Though science teacher Antonio Nassar has had 56 research papers published in physics journals during his career at Harvard-Westlake and the University of California Los Angeles, he considers his latest to be his crowning achievement.
“There was always one journal, the most prestigious one, that never published me before,” Nassar said. “But now that journal has.”
The journal is Physical Review Letters, the first publishers of famous papers like Peter Higgs’s discovery of the “God Particle.”

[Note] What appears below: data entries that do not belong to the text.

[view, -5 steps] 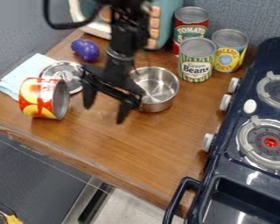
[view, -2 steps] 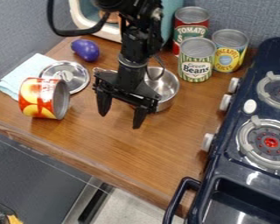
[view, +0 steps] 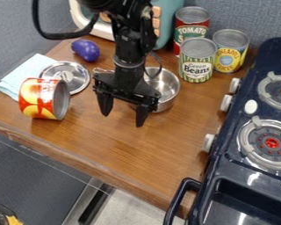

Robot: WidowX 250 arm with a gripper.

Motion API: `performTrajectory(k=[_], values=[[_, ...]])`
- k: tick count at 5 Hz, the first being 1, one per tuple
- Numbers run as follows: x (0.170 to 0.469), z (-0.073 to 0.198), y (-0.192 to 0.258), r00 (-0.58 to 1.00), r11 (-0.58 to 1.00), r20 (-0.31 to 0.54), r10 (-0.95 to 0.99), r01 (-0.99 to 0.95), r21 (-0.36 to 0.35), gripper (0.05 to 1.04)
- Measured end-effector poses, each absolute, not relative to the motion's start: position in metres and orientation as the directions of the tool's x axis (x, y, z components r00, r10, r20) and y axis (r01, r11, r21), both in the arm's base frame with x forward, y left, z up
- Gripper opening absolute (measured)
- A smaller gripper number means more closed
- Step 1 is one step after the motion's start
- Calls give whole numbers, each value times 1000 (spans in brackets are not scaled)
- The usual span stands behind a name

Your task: Throws the can to the left side of the table

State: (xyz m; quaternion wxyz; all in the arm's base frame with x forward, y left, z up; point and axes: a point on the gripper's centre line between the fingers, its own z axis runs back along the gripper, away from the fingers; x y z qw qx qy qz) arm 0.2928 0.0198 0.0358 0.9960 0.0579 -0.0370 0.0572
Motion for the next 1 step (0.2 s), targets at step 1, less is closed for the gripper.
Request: performTrajectory(k=[1], values=[[292,32,20,985,989,138,102,-115,88,1001]])
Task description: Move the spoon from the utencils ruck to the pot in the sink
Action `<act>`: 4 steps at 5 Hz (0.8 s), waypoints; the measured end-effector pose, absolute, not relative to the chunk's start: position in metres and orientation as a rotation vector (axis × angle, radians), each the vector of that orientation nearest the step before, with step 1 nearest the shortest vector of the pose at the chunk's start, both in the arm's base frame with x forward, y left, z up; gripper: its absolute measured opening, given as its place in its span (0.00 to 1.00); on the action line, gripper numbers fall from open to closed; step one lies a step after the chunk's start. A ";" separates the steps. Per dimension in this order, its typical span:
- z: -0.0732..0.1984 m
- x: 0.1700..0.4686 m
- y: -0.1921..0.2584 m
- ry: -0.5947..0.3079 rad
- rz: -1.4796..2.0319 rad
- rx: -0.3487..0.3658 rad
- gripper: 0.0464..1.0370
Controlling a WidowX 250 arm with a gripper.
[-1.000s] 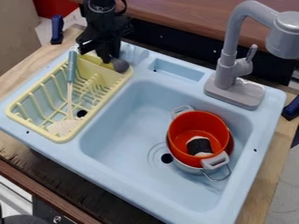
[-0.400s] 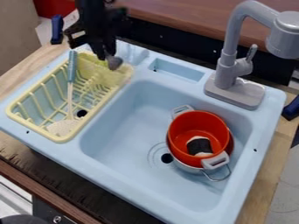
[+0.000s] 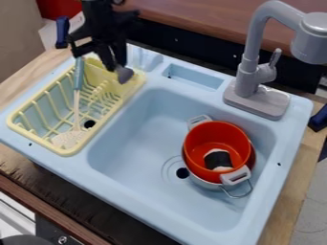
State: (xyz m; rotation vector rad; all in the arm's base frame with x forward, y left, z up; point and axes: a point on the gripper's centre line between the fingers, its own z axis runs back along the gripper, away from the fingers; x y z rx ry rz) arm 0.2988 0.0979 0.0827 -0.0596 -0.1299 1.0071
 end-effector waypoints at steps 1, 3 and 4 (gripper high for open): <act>0.080 0.292 0.061 -0.152 0.946 -0.125 0.10; 0.062 0.287 -0.007 -0.204 0.804 -0.120 0.10; 0.056 0.289 -0.028 -0.266 0.775 -0.126 0.10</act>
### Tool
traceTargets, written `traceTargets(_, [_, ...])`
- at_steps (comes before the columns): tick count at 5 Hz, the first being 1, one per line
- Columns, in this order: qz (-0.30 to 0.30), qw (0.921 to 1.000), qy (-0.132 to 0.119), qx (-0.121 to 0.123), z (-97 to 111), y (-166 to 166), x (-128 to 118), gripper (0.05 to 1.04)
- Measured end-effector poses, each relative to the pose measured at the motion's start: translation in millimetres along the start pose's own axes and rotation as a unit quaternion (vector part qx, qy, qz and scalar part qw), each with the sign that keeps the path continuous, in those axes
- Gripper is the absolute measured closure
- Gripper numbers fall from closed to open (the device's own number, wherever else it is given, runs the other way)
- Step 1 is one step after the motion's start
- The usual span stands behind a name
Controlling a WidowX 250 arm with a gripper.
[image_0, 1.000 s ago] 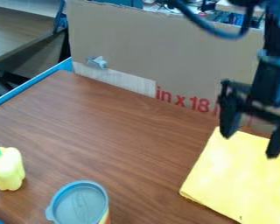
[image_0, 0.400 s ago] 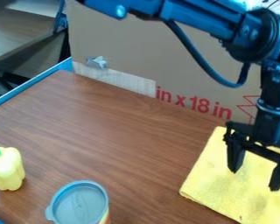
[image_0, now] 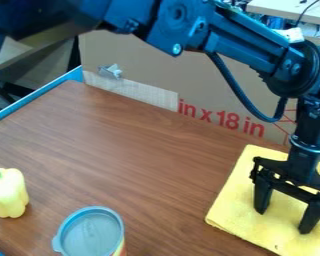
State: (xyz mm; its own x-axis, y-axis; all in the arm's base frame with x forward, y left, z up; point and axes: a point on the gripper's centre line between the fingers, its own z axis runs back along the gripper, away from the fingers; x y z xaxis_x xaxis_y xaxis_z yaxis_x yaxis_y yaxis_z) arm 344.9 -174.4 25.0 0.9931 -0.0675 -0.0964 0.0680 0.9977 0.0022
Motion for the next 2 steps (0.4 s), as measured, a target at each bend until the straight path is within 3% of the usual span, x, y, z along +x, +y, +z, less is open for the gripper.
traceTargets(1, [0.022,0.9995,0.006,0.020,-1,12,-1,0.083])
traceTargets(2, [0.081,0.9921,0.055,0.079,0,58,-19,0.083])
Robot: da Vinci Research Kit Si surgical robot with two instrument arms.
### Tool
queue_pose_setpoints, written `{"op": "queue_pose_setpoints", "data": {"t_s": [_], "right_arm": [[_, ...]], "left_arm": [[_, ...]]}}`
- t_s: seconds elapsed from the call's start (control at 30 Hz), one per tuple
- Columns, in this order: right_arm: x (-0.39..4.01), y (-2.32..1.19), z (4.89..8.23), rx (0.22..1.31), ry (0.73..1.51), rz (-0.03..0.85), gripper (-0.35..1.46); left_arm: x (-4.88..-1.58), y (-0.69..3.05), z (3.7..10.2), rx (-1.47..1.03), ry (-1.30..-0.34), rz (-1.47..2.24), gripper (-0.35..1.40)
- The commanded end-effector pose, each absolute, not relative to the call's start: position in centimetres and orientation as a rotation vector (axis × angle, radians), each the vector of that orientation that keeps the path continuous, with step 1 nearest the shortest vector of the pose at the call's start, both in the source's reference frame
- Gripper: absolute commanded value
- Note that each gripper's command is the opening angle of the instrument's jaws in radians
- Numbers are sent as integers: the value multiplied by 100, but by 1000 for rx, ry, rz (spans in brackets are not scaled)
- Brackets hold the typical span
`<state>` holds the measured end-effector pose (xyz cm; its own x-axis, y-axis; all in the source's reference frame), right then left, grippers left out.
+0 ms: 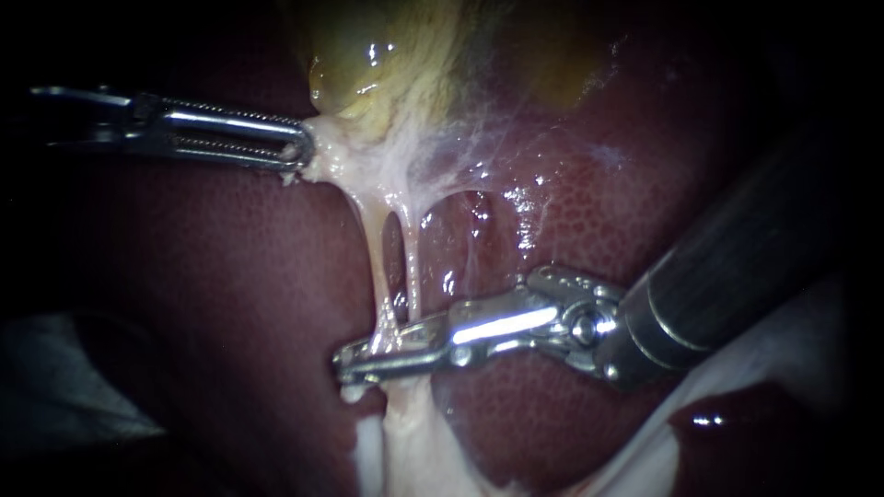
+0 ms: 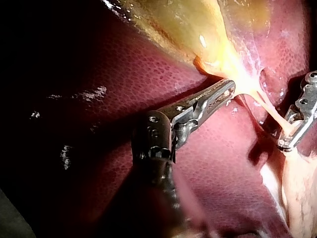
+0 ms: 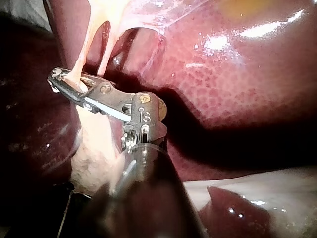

Nassar’s paper, co-authored with Spanish physics professor Salvador Miret-Artés, upsets a common belief in physical science: that at the exact moment a particle is observed it loses its quantum properties and becomes a classical physics particle. Nassar’s research led him to conclude that this does not happen instantaneously but occurs over a timespan of 10-26 seconds, one sextillionth of the time it takes for lightning to flash once.
An example of this principle is the “Schrödinger’s Cat” thesis: one does not know whether a cat inside a closed box with a vial of poison equally liable to kill the cat or leave it unharmed, is dead or alive. By opening the box and “measuring” the cat’s life state, the observer instantly changes the state and invalidates his or her own measurement.
This belief agrees with what Nassar describes as the “Copenhagen orthodox” school of thought. Nassar’s own work falls under an oppositional category called “Bohmian mechanics.” However, up until now, the only split between the two groups has been the method of discovery, not the conclusions they reach, Nassar said.
Nassar’s discovery, he said, is revolutionary as it could not have been found with the orthodox method of physical thought.
“In a sense, it is the first true Bohmian discovery,” Nassar said. “It’s something that really changes the game.”
Nassar adapted ideas in this paper from a paper he previously published, which was his first attempt to find the value of the Bohmian time constant he found in his research for this paper.
While his study will be published shortly, it could be a long time before its main thesis is experimentally proven.
“I feel like I’ve found something big, but many theories are beautiful and unproven,” he said. “I’m not even sure I’ll be alive to see this proven. Technology has to progress more before that can happen.”
While Nassar said this discovery may not affect people’s daily lives, he believes it will spur innovative thinking and pave the way for future changes.
“I hope that my work inspires people to go into the discovery process and not just seek financial success,” Nassar said. “There’s immense potential for discovery out there.”